• YOUR TASK: Search the material for the word "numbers" and copy each line that holds it.

######

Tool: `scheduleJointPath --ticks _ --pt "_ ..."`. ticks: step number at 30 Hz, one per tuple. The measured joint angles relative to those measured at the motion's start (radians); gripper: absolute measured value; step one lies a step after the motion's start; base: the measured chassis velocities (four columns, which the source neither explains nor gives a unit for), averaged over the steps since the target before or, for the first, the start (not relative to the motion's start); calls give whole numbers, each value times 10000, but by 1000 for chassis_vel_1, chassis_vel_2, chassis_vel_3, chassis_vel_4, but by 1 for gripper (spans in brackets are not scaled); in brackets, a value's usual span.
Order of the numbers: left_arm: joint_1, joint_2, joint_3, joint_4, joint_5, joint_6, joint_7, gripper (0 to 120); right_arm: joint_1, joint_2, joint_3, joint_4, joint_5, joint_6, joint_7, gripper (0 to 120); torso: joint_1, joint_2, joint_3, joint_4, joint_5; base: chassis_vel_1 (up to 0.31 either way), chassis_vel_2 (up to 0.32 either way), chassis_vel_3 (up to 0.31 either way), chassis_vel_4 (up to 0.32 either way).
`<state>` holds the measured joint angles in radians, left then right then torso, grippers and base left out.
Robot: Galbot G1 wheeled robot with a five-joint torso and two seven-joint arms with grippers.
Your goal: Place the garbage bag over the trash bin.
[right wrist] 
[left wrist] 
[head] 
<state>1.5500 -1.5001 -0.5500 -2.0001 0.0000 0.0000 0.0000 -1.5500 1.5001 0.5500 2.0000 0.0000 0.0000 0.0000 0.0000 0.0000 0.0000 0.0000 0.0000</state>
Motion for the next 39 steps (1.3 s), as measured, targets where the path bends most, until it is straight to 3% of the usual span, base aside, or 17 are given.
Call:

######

• OUTPUT OF THE TASK:
Tool: `scheduleJointPath --ticks _ --pt "_ ..."`. ticks: step number at 30 Hz, one per tuple. The measured joint angles relative to those measured at the motion's start (radians); gripper: absolute measured value; step one lies a step after the motion's start; base: the measured chassis velocities (four columns, which the source neither explains nor gives a unit for), averaged over the steps since the target before or, for the first, the start (not relative to the motion's start); calls give whole numbers, each value times 10000, but by 1000 for chassis_vel_1, chassis_vel_2, chassis_vel_3, chassis_vel_4, but by 1 for gripper (spans in brackets are not scaled); in brackets, a value's usual span.
Order of the numbers: left_arm: joint_1, joint_2, joint_3, joint_4, joint_5, joint_6, joint_7, gripper (0 to 120); right_arm: joint_1, joint_2, joint_3, joint_4, joint_5, joint_6, joint_7, gripper (0 to 120); torso: joint_1, joint_2, joint_3, joint_4, joint_5; base: chassis_vel_1 (up to 0.31 either way), chassis_vel_2 (up to 0.32 either way), chassis_vel_3 (up to 0.31 either way), chassis_vel_4 (up to 0.32 either way).

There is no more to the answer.